# Exercise goal:
Please return only the lines from the one holding "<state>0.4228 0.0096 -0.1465" through the one holding "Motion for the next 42", exactly as they appear in the records below, both ends included.

[[ Listed entries, beginning ]]

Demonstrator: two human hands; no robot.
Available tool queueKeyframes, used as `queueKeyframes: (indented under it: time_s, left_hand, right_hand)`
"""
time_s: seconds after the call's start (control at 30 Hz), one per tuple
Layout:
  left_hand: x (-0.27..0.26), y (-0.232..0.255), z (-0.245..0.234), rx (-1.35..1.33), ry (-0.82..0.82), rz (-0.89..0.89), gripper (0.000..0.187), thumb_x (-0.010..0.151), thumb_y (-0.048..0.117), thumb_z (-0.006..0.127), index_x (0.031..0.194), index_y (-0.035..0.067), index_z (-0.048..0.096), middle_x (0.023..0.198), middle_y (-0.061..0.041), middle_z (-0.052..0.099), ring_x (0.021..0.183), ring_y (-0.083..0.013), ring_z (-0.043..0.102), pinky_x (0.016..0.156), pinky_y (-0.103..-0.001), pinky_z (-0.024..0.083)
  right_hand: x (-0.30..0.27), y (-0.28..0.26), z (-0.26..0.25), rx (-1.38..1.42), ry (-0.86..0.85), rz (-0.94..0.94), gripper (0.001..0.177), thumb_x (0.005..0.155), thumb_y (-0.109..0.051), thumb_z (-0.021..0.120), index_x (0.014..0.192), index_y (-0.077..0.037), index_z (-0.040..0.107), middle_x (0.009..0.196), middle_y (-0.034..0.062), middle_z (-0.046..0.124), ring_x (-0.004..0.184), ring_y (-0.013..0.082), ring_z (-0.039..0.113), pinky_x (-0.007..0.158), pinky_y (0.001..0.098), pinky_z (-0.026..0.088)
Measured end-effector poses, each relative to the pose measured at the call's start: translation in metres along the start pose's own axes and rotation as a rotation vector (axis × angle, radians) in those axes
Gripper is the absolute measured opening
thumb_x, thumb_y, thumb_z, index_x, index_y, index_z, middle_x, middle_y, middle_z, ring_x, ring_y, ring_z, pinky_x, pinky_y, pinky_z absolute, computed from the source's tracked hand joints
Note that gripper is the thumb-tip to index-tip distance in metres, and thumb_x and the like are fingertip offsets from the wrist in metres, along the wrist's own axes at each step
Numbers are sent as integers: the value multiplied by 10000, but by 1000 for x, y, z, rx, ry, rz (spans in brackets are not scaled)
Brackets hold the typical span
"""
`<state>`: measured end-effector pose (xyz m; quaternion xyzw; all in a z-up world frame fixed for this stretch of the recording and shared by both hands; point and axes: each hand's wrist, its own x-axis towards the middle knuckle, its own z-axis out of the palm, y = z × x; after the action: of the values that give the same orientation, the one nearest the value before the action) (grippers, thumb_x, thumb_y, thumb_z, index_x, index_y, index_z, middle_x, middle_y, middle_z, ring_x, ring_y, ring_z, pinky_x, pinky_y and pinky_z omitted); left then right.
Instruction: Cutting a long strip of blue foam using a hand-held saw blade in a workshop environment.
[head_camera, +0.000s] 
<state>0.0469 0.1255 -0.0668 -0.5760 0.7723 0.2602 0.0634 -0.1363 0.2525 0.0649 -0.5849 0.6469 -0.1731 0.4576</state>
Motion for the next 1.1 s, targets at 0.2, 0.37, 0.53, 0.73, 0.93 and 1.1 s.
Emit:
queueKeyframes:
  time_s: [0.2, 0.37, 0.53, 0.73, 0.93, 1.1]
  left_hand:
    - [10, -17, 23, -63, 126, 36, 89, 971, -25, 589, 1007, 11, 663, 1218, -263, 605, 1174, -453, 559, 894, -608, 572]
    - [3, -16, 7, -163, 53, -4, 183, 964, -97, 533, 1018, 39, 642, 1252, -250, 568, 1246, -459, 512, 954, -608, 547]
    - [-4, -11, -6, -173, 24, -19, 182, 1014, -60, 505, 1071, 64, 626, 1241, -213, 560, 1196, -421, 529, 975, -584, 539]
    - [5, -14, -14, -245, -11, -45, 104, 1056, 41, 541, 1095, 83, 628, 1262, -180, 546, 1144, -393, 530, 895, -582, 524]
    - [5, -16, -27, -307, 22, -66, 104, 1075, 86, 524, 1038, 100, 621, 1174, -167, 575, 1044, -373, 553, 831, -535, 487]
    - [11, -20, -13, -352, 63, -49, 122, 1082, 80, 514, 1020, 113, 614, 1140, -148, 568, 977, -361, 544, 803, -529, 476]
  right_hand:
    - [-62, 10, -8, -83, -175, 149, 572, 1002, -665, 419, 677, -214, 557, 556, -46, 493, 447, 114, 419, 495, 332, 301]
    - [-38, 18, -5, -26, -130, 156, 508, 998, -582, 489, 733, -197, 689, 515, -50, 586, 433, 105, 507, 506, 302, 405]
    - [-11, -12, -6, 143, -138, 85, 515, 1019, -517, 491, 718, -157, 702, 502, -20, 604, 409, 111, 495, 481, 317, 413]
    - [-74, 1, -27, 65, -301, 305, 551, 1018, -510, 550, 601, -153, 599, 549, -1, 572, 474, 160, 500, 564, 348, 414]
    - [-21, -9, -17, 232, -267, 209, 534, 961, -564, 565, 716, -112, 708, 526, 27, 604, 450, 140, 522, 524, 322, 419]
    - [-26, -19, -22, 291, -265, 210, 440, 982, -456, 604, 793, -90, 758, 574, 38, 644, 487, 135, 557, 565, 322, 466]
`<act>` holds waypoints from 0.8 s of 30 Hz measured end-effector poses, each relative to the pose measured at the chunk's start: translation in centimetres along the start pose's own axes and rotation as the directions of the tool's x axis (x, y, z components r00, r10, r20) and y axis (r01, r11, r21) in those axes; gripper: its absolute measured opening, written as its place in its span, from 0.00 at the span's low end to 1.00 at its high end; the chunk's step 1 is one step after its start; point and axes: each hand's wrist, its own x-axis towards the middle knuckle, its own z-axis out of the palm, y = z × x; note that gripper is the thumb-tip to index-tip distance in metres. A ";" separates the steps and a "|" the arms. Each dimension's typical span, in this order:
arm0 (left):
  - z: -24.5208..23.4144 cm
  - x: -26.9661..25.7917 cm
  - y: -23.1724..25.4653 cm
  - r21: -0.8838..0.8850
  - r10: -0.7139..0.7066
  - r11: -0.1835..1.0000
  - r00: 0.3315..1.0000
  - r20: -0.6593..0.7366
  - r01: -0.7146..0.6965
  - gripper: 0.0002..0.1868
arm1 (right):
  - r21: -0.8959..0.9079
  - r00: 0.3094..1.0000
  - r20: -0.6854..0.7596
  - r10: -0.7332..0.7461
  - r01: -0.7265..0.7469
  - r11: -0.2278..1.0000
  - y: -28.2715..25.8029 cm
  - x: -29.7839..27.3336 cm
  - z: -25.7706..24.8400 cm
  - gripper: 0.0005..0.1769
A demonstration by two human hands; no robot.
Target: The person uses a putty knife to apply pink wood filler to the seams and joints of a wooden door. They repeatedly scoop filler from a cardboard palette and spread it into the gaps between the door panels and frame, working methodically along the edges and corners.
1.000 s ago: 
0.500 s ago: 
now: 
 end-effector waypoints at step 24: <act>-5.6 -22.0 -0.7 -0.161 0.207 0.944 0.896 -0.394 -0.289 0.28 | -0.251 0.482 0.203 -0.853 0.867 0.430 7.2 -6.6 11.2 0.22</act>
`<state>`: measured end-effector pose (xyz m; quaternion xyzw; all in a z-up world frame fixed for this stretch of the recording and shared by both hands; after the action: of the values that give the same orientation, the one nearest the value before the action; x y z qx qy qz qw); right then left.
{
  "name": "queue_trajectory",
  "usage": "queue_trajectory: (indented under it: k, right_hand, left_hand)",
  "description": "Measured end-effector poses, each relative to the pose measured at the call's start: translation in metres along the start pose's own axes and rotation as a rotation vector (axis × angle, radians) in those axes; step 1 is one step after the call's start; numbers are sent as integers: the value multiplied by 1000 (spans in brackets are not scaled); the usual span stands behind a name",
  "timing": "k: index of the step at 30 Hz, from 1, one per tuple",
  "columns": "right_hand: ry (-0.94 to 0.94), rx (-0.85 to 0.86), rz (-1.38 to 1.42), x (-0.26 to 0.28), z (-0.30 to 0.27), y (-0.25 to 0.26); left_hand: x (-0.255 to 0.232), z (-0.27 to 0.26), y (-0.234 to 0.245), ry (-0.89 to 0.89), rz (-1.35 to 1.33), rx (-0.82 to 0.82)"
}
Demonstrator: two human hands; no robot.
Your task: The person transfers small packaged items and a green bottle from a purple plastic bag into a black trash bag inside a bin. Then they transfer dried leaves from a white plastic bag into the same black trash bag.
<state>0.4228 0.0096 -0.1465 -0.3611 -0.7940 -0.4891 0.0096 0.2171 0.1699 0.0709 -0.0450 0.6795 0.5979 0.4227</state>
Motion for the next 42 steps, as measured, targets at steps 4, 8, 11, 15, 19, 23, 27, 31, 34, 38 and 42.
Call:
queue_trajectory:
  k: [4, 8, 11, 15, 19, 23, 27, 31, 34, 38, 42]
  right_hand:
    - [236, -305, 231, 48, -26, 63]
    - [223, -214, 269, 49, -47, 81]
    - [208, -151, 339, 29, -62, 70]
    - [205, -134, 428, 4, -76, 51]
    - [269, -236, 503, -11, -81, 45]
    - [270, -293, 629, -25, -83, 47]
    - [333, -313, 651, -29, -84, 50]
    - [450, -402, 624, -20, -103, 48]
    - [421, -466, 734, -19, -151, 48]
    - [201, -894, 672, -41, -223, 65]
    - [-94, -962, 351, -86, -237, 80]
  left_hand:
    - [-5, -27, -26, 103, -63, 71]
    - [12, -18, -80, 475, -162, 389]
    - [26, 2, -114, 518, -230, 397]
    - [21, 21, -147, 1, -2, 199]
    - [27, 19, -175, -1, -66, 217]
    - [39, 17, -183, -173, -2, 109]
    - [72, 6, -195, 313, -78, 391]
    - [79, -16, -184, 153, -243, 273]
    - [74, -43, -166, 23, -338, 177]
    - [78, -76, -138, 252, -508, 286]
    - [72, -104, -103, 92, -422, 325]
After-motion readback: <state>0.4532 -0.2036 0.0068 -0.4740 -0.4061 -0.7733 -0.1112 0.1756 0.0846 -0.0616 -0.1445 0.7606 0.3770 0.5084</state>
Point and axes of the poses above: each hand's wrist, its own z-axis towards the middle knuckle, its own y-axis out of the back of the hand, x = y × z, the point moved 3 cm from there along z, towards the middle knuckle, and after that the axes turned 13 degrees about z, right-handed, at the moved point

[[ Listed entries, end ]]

# Task solution:
<state>0.4228 0.0096 -0.1465 -0.3611 -0.7940 -0.4891 0.0096 0.2171 0.1699 0.0709 -0.0450 0.6795 0.5979 0.4227</state>
Motion for the next 42 steps, as measured, targets at steps 4, 8, 11, 15, 19, 23, 27, 31, 34, 38 and 42.

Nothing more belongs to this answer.